• **Work to be completed**
The following listing has lines to check for the word "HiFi"; give only the number of lines that contain it.

----

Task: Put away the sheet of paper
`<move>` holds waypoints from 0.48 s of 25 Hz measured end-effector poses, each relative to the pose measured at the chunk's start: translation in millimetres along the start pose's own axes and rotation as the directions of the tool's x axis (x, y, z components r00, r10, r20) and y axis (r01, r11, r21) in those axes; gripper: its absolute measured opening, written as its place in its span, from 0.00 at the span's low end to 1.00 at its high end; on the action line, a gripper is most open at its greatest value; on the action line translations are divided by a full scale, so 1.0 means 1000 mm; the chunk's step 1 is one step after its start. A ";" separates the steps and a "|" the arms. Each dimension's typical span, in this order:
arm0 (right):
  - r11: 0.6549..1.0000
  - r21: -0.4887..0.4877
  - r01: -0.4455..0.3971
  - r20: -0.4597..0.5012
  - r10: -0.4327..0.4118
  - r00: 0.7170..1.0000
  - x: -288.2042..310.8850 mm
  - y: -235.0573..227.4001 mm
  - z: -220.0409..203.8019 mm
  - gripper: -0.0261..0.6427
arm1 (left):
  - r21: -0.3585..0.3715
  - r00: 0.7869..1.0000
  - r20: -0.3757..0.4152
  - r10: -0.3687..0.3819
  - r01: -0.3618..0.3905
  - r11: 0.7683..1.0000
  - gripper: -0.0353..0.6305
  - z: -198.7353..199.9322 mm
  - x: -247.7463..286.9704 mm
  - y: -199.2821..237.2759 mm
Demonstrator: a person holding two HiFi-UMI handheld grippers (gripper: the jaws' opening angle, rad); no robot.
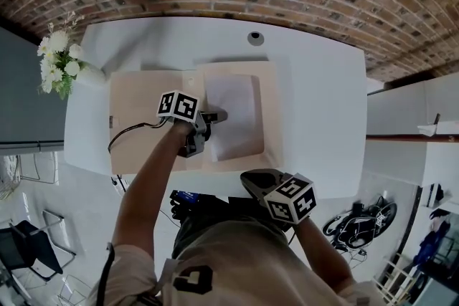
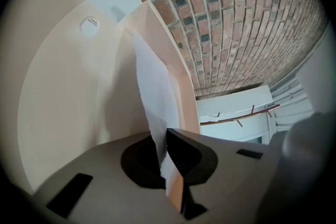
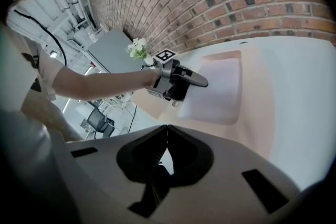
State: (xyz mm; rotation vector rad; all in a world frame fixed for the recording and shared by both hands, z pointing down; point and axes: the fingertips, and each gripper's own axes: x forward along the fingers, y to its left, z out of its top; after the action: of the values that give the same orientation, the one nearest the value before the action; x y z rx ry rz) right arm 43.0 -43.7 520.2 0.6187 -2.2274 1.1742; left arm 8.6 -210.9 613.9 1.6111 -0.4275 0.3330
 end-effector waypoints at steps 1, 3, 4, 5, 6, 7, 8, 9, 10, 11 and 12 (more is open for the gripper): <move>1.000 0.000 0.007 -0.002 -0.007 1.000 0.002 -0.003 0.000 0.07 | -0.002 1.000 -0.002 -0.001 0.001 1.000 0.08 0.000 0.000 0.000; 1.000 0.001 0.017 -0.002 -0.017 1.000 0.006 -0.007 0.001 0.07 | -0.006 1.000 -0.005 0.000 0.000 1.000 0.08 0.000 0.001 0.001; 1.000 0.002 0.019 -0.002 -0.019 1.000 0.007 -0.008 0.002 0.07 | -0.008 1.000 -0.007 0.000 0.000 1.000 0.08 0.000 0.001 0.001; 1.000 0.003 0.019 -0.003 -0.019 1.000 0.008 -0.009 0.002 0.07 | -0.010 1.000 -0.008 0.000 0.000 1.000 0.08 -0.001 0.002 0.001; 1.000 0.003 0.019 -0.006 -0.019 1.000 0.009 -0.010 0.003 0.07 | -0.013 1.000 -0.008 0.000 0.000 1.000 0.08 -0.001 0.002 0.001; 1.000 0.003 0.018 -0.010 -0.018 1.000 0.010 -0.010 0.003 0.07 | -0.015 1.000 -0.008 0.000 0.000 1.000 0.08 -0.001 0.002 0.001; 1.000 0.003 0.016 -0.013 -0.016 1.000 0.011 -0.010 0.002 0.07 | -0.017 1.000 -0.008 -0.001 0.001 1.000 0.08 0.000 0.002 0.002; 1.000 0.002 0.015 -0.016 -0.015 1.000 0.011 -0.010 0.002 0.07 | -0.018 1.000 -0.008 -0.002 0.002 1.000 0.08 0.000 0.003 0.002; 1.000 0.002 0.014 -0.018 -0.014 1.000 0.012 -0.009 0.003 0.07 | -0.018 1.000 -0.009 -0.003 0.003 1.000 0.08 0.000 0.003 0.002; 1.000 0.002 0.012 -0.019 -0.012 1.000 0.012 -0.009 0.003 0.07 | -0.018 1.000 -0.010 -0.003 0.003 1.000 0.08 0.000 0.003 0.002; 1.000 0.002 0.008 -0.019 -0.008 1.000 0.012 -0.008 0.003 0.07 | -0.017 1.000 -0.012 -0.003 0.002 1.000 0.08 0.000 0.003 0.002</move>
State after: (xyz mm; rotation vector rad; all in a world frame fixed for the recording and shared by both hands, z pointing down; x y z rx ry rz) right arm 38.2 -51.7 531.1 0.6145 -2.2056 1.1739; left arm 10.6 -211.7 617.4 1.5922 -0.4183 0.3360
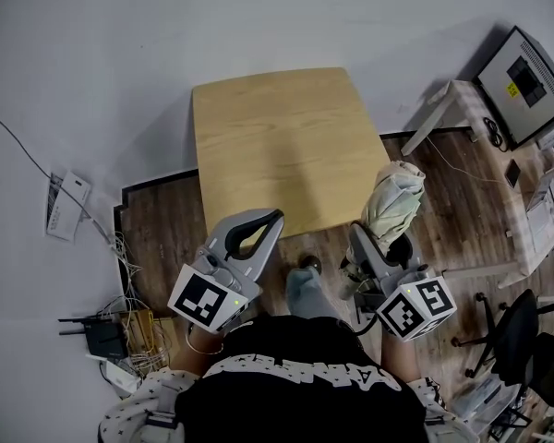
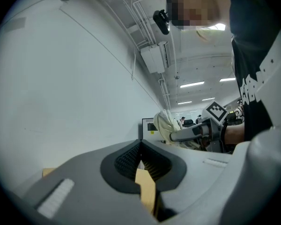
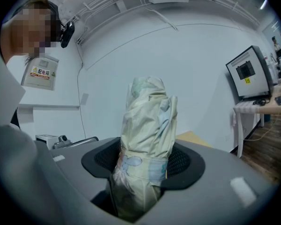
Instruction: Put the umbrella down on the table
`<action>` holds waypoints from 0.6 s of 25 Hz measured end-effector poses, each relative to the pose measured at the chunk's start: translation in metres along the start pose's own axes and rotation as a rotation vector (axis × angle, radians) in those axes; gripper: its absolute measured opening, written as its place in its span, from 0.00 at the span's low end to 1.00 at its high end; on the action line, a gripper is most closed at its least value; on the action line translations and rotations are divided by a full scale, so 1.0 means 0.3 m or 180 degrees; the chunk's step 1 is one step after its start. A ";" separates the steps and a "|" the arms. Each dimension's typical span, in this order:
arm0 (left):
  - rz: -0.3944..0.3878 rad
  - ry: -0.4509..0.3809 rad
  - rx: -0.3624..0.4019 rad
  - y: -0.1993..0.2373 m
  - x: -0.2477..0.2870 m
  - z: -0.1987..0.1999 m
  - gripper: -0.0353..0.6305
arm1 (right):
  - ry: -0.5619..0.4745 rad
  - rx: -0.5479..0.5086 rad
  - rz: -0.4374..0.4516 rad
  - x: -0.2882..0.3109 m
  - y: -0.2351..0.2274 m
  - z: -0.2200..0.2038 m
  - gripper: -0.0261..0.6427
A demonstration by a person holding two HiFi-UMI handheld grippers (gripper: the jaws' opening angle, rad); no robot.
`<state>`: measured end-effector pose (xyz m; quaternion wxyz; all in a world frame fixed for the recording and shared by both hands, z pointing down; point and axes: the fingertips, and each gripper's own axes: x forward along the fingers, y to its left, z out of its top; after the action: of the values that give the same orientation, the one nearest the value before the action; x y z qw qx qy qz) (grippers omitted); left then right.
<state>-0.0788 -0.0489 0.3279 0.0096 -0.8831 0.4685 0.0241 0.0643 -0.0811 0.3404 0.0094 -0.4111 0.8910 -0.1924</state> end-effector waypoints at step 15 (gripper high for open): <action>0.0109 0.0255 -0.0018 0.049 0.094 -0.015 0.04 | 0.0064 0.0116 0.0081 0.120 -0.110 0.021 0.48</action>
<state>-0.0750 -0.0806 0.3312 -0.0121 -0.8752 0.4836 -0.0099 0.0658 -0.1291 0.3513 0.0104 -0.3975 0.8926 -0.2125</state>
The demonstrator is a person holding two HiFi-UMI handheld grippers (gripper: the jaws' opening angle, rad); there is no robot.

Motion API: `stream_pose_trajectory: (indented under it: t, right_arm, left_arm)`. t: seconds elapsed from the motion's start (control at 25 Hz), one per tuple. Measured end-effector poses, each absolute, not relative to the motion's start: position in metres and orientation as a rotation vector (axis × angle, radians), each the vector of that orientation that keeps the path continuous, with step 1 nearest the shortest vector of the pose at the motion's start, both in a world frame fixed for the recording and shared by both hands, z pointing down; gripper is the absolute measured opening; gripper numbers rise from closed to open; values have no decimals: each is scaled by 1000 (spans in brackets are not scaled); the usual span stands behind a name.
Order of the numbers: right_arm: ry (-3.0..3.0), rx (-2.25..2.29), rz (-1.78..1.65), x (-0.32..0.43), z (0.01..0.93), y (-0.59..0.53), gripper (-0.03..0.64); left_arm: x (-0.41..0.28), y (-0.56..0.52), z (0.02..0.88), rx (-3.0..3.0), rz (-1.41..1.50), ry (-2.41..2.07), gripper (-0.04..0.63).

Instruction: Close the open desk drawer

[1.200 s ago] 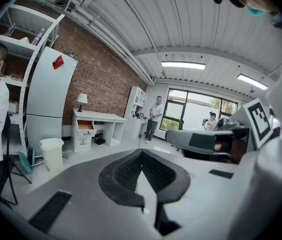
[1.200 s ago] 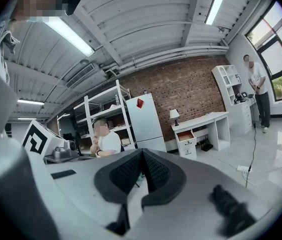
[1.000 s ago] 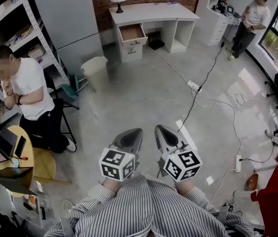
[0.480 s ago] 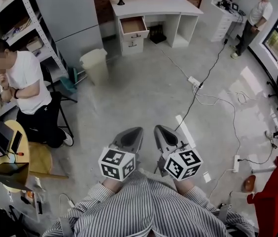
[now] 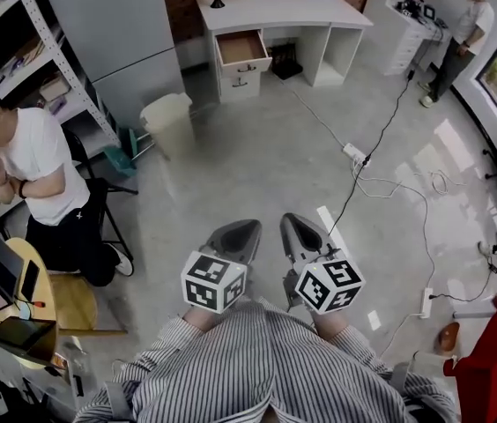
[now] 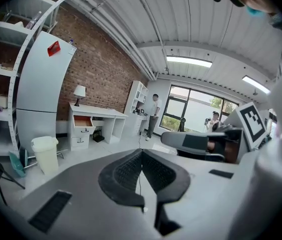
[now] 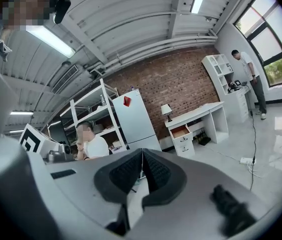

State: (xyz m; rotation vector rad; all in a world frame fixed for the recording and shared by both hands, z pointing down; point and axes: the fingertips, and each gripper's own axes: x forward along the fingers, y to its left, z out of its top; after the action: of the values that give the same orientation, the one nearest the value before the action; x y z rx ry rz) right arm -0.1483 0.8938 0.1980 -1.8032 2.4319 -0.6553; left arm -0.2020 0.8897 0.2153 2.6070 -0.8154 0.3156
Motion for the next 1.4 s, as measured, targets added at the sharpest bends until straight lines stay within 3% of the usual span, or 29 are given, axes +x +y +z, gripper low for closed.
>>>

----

• **Solution**
3